**WORK INSTRUCTIONS**
Across the lines of the records below, how many have the string "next" in them? Answer with the number alone.

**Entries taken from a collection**
◆ ◆ ◆ ◆ ◆
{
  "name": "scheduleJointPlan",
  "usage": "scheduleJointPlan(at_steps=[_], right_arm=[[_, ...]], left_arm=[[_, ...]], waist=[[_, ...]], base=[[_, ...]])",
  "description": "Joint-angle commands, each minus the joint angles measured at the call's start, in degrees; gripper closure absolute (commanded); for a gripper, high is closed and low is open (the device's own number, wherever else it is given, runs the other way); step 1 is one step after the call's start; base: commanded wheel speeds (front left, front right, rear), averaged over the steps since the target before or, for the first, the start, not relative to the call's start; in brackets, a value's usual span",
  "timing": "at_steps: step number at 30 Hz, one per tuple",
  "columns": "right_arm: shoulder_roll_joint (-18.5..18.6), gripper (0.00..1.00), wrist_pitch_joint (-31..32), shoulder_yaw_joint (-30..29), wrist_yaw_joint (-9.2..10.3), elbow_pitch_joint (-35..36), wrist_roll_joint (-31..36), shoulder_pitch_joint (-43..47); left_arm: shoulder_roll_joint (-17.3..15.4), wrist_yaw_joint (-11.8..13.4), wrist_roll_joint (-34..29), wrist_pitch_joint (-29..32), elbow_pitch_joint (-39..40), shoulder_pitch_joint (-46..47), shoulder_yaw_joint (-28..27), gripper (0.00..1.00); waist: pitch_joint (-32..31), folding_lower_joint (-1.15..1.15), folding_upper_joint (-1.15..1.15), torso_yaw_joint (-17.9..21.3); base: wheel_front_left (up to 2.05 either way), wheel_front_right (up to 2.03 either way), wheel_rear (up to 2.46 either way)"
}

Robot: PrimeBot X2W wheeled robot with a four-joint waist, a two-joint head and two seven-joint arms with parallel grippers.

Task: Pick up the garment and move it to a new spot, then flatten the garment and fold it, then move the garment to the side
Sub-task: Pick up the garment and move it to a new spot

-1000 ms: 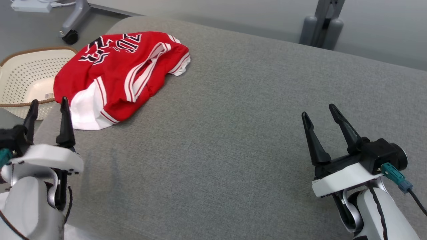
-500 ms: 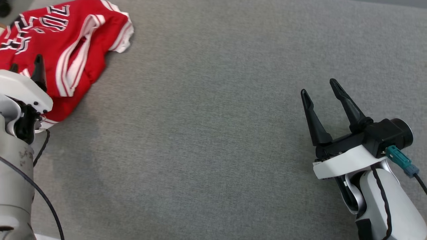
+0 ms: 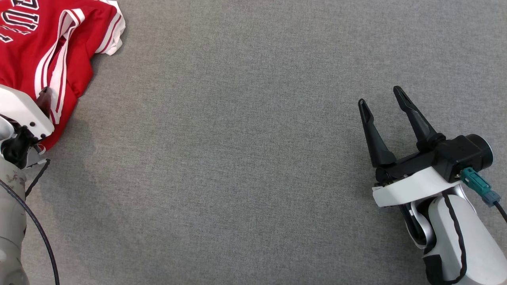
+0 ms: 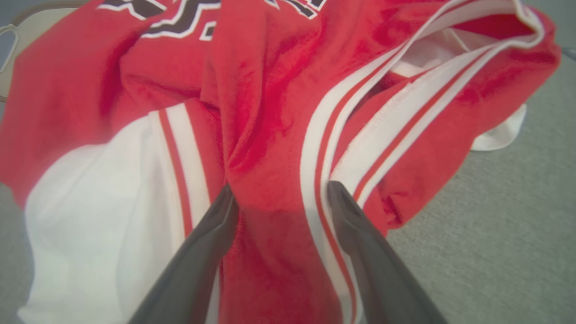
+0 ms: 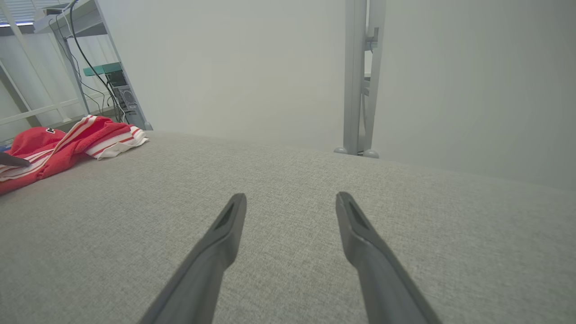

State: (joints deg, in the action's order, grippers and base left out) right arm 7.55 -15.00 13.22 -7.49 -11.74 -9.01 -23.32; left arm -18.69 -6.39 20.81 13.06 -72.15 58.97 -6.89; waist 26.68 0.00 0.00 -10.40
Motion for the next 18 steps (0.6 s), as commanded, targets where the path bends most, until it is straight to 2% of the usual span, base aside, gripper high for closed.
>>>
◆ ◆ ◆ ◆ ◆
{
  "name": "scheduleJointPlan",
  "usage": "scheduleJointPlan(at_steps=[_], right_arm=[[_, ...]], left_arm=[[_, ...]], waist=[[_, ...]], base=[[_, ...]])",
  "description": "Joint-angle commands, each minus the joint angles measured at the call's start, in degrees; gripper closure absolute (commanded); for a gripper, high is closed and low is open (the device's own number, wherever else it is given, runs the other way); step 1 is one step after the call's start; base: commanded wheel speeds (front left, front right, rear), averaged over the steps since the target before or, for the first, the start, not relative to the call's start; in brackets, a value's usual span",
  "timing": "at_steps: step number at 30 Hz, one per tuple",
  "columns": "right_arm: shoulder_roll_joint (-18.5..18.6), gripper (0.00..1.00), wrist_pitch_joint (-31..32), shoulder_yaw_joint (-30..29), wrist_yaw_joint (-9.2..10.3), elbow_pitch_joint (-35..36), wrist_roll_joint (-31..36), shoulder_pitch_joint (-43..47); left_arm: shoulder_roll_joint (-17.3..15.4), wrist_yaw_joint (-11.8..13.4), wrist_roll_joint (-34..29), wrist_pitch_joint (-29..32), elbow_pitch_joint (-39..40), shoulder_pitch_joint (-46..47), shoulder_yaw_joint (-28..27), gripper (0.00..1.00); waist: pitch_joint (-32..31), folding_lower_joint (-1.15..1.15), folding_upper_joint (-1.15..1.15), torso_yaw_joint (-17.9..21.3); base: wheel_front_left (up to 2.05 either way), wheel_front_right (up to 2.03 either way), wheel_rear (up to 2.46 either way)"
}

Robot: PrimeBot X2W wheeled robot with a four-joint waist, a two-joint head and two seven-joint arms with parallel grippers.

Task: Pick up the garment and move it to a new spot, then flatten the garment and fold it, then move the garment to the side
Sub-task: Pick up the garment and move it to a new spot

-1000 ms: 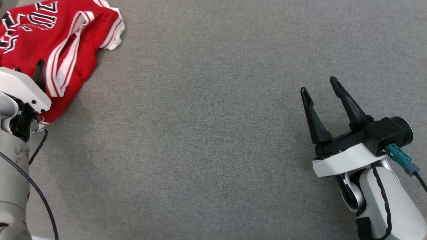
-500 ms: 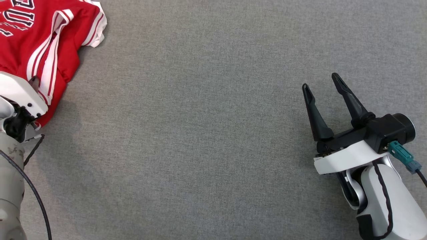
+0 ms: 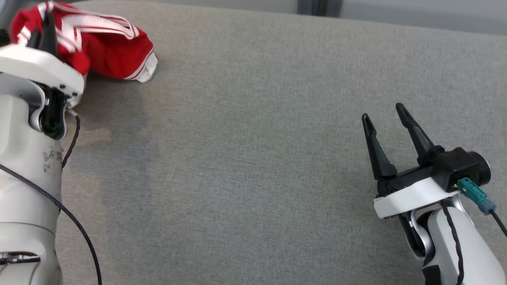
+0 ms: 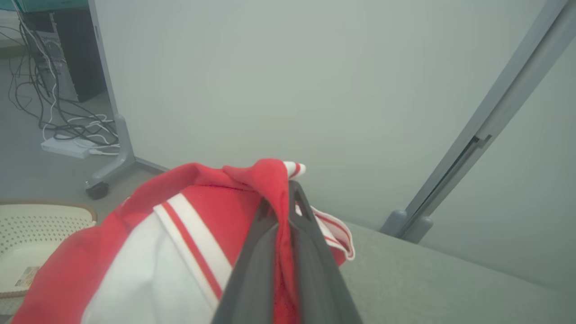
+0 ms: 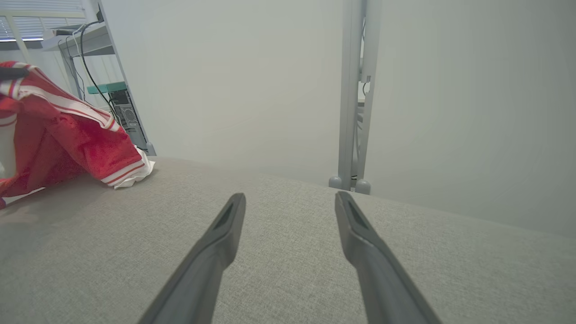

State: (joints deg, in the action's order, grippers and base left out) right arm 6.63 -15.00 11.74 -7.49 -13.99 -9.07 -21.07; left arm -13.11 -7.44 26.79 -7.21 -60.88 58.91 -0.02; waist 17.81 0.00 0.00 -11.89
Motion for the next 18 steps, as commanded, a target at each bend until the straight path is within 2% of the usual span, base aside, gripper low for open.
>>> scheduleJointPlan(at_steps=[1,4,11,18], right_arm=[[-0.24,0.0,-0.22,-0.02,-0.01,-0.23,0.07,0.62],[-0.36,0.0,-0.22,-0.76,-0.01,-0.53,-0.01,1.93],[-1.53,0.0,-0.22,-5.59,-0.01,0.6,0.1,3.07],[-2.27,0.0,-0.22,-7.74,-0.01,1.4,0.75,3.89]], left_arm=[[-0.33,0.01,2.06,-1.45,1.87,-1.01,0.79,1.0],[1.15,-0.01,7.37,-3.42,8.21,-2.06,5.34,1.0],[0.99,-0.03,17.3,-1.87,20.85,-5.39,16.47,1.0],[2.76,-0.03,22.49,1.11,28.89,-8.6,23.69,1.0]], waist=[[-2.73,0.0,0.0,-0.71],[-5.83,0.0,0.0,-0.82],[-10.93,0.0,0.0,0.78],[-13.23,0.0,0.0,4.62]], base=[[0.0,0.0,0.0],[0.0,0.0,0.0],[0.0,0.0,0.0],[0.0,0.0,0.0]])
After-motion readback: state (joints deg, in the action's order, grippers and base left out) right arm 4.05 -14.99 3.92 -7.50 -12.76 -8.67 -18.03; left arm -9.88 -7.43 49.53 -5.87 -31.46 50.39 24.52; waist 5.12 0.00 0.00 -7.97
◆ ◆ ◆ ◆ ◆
**SOLUTION TO THIS TASK**
2